In order to describe the result checker for computing maximum bipartite matching, we will provide the definition of a bipartite graph first. For a bipartite graph G = (V,E), there is a partition V = A ∪ B of the nodes of G that every edge of G has one endpoint in A and one endpoint in B. A matching M is a subset of the edges no two of which share an endpoint. The cardinality |M| of a matching M is the number of edges in M. A node cover is a set U of nodes such that for every edge (υ, w) of G at least one of the endpoints is in U. For a general matching, |M| ≤ |U|. If |M| = |U|, then M is a maximum cardinality matching. This equation is the basis for the checker of a program computing maximum matching of a bipartite graph. The checker first takes a setM of edges and a set NC of nodes, and then checks that M is a matching (no two edges share an endpoint),NC is a node cover (each edge has at least one endpoint covered), and that the cardinality of M is equal to the cardinality of NC [19].

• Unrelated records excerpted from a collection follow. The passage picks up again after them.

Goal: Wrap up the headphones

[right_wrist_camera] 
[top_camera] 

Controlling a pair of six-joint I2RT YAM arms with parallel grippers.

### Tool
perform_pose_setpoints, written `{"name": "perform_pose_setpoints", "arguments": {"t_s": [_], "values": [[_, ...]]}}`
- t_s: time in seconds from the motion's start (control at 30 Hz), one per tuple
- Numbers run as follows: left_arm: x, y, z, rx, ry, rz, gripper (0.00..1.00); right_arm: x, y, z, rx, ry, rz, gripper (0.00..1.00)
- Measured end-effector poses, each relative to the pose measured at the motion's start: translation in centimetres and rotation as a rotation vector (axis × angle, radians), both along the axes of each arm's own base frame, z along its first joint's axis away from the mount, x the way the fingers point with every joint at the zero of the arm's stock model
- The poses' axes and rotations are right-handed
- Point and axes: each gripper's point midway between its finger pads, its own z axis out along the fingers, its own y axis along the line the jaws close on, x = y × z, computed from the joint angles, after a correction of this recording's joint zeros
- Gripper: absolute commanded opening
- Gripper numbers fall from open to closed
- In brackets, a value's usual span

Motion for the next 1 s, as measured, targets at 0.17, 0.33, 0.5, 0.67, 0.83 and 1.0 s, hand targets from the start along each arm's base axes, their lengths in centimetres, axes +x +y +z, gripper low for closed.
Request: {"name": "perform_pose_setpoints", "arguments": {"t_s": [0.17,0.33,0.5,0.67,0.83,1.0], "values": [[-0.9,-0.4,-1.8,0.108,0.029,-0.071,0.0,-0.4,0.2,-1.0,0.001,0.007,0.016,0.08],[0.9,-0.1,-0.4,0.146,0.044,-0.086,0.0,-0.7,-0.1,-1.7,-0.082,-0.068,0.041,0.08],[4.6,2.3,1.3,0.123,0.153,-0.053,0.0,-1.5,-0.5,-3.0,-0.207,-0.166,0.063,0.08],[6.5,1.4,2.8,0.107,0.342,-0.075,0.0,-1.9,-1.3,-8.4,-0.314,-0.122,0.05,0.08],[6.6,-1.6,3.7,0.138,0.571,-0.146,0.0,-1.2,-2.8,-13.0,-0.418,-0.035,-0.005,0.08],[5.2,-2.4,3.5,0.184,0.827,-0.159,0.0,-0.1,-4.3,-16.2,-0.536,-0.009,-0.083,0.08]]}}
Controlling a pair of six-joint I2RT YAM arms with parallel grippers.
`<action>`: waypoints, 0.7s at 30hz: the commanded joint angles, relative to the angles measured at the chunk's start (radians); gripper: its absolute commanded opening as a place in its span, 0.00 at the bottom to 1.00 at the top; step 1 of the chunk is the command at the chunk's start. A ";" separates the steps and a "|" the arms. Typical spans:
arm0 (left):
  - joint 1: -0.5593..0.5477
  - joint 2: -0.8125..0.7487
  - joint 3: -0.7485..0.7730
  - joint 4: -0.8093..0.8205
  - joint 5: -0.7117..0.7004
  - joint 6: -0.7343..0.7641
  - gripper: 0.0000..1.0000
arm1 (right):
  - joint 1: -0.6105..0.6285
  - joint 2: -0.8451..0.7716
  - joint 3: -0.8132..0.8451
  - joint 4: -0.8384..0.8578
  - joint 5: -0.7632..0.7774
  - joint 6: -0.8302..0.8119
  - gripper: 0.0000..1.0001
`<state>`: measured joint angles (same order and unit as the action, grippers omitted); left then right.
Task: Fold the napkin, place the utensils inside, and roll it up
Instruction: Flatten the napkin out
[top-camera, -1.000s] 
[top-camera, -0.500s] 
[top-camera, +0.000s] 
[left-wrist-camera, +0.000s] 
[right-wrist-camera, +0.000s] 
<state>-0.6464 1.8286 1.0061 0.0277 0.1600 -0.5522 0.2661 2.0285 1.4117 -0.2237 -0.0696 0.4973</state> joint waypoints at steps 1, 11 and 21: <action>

For checking maximum flow, let G = (V, E) be a directed graph, let s and t be distinct vertices in G called the source and the sink. For an edge e, cap(e) is called the capacity of e. A flow function f satisfies the capacity constraints and the flow conservation constraints. The capacity constraints state that the flow across any edge is bounded by the capacity of the edge; and the flow conservation constraints state that for every node other than s and t, the total flow out of the node is equal to the total flow into the node. For a node υ, the excess of υ is defined as excess(υ) = Σe;target(e)= υ f(e) − Σe;source(e)=υ f(e). Flow conservation states that all nodes except for s and t have zero excess.
Based on those constraints, the checker examines the capacity condition for each edge and computes the excess of all nodes. All nodes but s and t must have excess equal to zero. It then uses breadth-first search to compute the set of nodes reachable from s in the residual graph; t must not be reachable. The checker from [19] for capacity constraints is shown in Figure 1.
Figure 1.
The LEDA result checker for computing maximum flow
3.2 FMona
FMona [6] is a high level interface to Mona. It provides high level aspects for expressing validation methods, and then translates the high level description into low level Mona syntax. Therefore, the expression of validation methods becomes easy. It is possible to define enumeration and record with update types and quantify over them in FMona syntax. Furthermore, it allows the definition of higher order macros parameterized by types and predicates.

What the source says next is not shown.